A corollary implication of this research is that the MRT may accentuate the sex difference in performance. Because participants may omit responses, the MRT implicitly induces participants to evaluate their confidence on each trial, thereby affecting performance. Thus, it is no coincidence that the MRT exhibits the largest and most robust cognitive sex difference, with effect sizes (Cohen’s d) ranging from .45 to 1.16 in the present study (see Table 1) and an average effect size of .66 across studies (Voyer et al., 1995). The large magnitude of this sex difference may be a direct consequence of the fact that confidence is particularly efficacious for performance on the MRT. This is not to say that the sex difference is merely a methodological artifact; rather, it may explain why the magnitude of the sex difference varies across different tests of mental rotation (see Voyer et al., 1995). This raises the question of whether confidence also mediates the sex difference observed on other tests of mental rotation (e.g., the Spatial Relations subtest of the Primary Mental Abilities test) (Thurstone & Thurstone, 1949) and spatial abilities more generally (e.g., the Rod-and-Frame test) (Witkin & Asch, 1948). Thus, the full implications of this research for the general class of sex differences in spatial ability are yet to be determined.
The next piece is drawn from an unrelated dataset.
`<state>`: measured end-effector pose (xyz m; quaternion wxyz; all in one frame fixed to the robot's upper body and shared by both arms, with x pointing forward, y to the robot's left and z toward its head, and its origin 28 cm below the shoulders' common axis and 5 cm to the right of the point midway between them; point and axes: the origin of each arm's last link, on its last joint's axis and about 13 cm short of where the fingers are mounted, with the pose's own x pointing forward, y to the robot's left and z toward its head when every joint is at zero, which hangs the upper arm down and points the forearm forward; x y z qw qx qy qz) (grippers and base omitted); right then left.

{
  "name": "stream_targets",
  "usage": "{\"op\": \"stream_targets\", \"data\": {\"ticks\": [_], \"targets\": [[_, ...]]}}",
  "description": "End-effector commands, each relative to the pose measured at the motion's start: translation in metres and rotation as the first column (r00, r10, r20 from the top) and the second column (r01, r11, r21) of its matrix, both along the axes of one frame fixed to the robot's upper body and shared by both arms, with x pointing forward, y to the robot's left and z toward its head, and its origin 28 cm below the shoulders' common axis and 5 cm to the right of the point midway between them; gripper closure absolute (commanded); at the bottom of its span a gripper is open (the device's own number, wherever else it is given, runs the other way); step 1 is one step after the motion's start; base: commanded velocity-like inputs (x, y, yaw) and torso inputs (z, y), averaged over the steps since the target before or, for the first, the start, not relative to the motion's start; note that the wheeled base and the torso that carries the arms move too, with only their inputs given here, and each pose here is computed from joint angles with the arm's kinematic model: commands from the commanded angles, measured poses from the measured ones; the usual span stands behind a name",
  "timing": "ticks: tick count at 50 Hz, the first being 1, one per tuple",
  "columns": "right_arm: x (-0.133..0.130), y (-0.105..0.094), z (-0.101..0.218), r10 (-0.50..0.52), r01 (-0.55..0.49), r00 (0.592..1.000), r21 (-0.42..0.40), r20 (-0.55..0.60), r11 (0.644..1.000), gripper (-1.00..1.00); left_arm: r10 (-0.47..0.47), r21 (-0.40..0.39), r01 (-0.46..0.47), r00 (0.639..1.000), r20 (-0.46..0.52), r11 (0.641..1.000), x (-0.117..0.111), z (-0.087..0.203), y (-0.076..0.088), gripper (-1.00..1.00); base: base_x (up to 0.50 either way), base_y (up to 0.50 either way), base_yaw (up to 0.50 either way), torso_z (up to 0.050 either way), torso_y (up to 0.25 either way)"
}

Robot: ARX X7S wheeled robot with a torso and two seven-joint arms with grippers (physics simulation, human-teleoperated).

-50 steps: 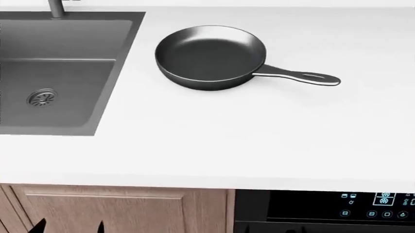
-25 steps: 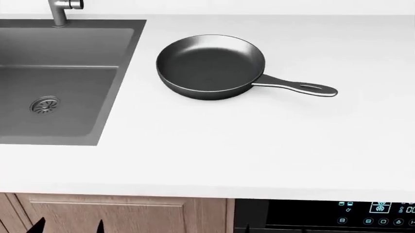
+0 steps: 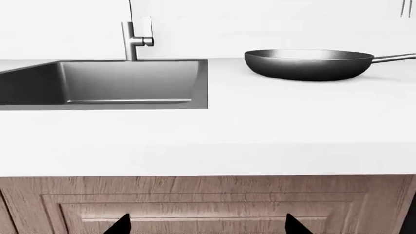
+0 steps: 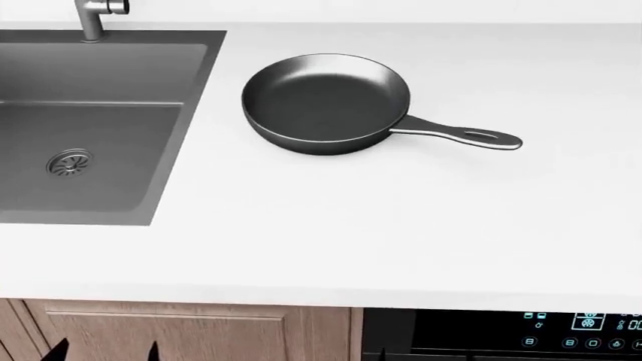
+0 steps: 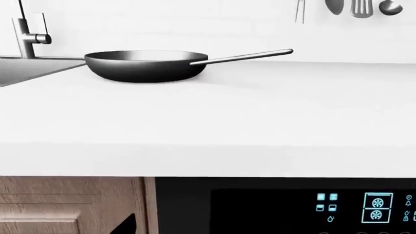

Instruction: Pick the pan and sponge and place them into the sink. Then turn on the water.

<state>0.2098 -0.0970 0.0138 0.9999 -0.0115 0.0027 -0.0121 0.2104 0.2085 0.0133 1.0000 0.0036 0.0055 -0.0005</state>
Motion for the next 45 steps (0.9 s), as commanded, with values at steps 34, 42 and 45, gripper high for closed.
{"op": "stream_targets", "data": {"ticks": [34, 42, 45], "targets": [[-0.007, -0.088, 0.248, 0.028, -0.009, 0.99, -0.136, 0.142, 0.991, -1.0, -0.001, 0.079, -0.005, 0.997, 0.08, 0.997, 0.043, 0.222, 0.068, -1.0, 0.0, 0.0, 0.0, 0.0, 0.0], [-0.011, -0.104, 0.289, 0.073, -0.059, 0.994, -0.155, 0.082, 0.986, -1.0, 0.01, 0.087, -0.012, 1.0, 0.03, 0.996, 0.052, 0.255, 0.089, -1.0, 0.0, 0.0, 0.0, 0.0, 0.0], [-0.008, -0.106, 0.297, 0.077, -0.066, 0.994, -0.131, 0.078, 0.989, -1.0, 0.015, 0.082, -0.017, 1.0, 0.022, 0.997, 0.053, 0.261, 0.094, -1.0, 0.0, 0.0, 0.0, 0.0, 0.0]]}}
The large magnitude of the sex difference in mental rotation suggests that it may well have multiple causes. Moreover, those causes may be described at multiple levels of analysis, from distal factors (i.e., mediators) such as gender role beliefs to proximal factors (i.e., mechanisms) such as working memory capacity. Unfortunately, with a few notable exceptions (e.g., Beilock et al., 2007; Johns et al., 2008; Rydell, McConnell, & Beilock, 2009; Schmader & Johns, 2003; Schmader et al., 2008), investigations of this sex difference rarely extend across multiple levels of analysis. The present study was no exception. Because our primary purpose was to establish as simply as possible whether confidence mediates mental rotation performance, the present experiments did not attempt to relate this factor to other potential mediators or mechanisms.

Other Potential Mediators

In the introduction, we reviewed several studies demonstrating that sex stereotypes can affect mental rotation performance. Because we focused instead on confidence as a potential mediator of mental rotation, the present experiments did not manipulate or assess participants’ beliefs in or awareness of sex stereotypes. However, many prior studies on gender role beliefs, stereotype threat, and stereotype lift explicitly appeal to confidence as a likely mediator between stereotypes and behavior (see e.g., Schmader et al., 2008; Steele, 1997; Walton & Cohen, 2003). In the domain of mathematics, for instance, stereotype threat increases self-doubt (Steele & Aronson, 1995) and negative performance-related thoughts (Beilock et al., 2007; Cadinu et al., 2005) among women, whereas boosting females’ self-evaluation eliminates the stereotype threat effect (Martens et al., 2006; Rydell et al., 2009). In spatial tasks, women perform significantly better when they self-identify with scholastic achievement (McGlone & Aronson, 2006), when told that the test measures empathy (Massa et al., 2005), when told that women are better than men at the task (Moe & Pazzaglia, 2006), and when confident in their ability on masculine tasks (Moe et al., 2009). All of these findings implicate confidence as a likely mediator between sex stereotypes and performance on spatial and mathematical tests.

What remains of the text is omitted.